▶ _What to produce_
Whenever the string "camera" turns up in a line below, that line should be copied.

── Data extract

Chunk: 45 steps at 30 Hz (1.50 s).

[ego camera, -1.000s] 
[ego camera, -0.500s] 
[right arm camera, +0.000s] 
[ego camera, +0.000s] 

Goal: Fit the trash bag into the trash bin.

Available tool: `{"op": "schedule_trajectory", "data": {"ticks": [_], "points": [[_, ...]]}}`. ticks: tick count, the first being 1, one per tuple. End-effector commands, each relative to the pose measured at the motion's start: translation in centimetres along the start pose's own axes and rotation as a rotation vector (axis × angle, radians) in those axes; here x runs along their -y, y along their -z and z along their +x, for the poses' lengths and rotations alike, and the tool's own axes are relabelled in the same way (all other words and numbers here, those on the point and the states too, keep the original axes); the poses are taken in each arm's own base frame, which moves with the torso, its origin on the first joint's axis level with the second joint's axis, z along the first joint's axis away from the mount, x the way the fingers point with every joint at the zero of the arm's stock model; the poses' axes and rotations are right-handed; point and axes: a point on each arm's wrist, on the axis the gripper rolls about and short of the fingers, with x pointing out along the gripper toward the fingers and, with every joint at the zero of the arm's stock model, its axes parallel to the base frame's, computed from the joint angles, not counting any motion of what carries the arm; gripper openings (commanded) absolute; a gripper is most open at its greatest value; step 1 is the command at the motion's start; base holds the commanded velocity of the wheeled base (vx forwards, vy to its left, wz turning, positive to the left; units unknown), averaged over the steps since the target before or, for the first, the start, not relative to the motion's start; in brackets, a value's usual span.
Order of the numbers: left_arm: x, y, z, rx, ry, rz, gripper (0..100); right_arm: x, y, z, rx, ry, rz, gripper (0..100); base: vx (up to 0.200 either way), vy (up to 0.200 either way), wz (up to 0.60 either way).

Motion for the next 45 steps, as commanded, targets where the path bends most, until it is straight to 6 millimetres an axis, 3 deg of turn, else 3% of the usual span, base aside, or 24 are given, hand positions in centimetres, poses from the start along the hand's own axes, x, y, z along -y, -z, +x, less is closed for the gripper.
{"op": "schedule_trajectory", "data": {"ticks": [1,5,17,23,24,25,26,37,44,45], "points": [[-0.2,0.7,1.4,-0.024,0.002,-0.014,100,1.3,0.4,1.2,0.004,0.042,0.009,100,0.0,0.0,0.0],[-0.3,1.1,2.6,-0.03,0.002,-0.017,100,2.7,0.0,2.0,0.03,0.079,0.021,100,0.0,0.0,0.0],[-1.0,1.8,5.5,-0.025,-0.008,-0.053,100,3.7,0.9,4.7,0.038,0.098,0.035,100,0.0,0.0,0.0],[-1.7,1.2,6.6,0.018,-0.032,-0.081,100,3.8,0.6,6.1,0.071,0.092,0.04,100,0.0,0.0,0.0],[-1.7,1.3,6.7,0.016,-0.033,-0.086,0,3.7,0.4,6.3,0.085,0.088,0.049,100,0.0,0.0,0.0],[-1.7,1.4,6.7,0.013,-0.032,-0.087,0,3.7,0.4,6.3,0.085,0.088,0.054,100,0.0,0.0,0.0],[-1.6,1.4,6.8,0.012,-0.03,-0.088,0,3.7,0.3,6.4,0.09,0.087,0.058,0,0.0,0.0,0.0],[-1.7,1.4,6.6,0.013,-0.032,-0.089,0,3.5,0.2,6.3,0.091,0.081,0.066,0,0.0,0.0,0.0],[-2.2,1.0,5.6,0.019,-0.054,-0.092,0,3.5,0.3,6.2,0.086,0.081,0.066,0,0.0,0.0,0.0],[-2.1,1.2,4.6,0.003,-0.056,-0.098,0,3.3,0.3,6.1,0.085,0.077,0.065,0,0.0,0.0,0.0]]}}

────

▶ _Task solution_
[ego camera, -1.000s] 
[ego camera, -0.500s] 
[right arm camera, +0.000s] 
[ego camera, +0.000s] 

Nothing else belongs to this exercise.